RYEDALE District Council has agreed to spend £50,000 on a report looking into a business case for a relocated Malton livestock market at Eden Camp.

Discussions on the plans have been ongoing for a number of months - though the relocation of the livestock market, which currently lies in central Malton, has been mooted for decades. At a meeting of full council on Thursday, Cllr Luke Ives said that for the council to get involved there needs to be “direct and indirect benefits from the investment” and it needs to be done in a way that “protects the taxpayers’ purse”.

He said: “Whenever you spend taxpayers’ money every penny piece needs to be spent wisely and well. Whenever you make an investment you need to make sure you get a return on that.”

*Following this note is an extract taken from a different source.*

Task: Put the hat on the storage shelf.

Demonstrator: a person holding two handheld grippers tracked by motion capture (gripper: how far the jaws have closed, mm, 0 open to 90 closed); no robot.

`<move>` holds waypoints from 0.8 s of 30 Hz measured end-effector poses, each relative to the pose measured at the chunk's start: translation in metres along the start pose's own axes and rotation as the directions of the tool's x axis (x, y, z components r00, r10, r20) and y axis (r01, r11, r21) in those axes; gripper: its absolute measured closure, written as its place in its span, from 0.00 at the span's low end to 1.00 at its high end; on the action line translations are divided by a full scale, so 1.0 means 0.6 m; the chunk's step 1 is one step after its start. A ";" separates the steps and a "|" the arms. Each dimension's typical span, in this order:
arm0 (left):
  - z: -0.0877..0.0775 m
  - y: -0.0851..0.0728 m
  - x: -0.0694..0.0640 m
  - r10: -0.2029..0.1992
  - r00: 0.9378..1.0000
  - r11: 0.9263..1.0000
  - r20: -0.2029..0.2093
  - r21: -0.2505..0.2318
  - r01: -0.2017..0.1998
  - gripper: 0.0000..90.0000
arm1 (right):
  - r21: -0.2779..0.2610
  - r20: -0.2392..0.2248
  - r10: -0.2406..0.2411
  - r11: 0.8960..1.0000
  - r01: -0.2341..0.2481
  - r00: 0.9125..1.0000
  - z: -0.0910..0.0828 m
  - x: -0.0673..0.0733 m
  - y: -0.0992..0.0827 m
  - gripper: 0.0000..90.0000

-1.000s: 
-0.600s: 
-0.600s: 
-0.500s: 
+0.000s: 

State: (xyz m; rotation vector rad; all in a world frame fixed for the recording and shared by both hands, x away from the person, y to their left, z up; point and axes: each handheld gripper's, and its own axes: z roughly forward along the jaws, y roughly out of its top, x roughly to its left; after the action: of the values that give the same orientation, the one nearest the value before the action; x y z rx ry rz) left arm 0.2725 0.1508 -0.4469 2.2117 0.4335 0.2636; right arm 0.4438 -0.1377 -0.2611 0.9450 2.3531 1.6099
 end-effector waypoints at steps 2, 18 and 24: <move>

But he said the principal of rescuing the market was sound. “If you look at the value that’s been added by the livestock market over the many decades it’s been around it’s huge,” he said.

“However we all appreciate that time change. If it’s to have a future we actively have to move forward.

“It’s exciting but let’s not get our hopes up - let’s get the facts, let’s get the figures and let’s make a decision.”

Cllr Lindsay Burr said the market was important for the whole area. “It’s part of Ryedale, not just part of Malton,” she said.

There was a dissenting voice in Cllr Robert Wainwright, who said he used the livestock market in the 1970s and 1980s but that demand was falling for the facility, and similar markets had closed in Helmsley, Pickering and Kirkbymoorside.

“I will not support this recommendation,” he said.

Cllr John Clark tabled a successful amendment calling for an abattoir on the same site to also be considered as part of the business case. He said that to make Malton a “food capital of the north”, the entire food processing chain had to take place here.

“You can’t have locally raised animals going to Wales to be slaughtered and then coming back here as local food. We want to keep down the food miles and reduce the distance that live animals travel,” he said.

Councillors voted to take the report forward with 25 votes for, two against and one abstention.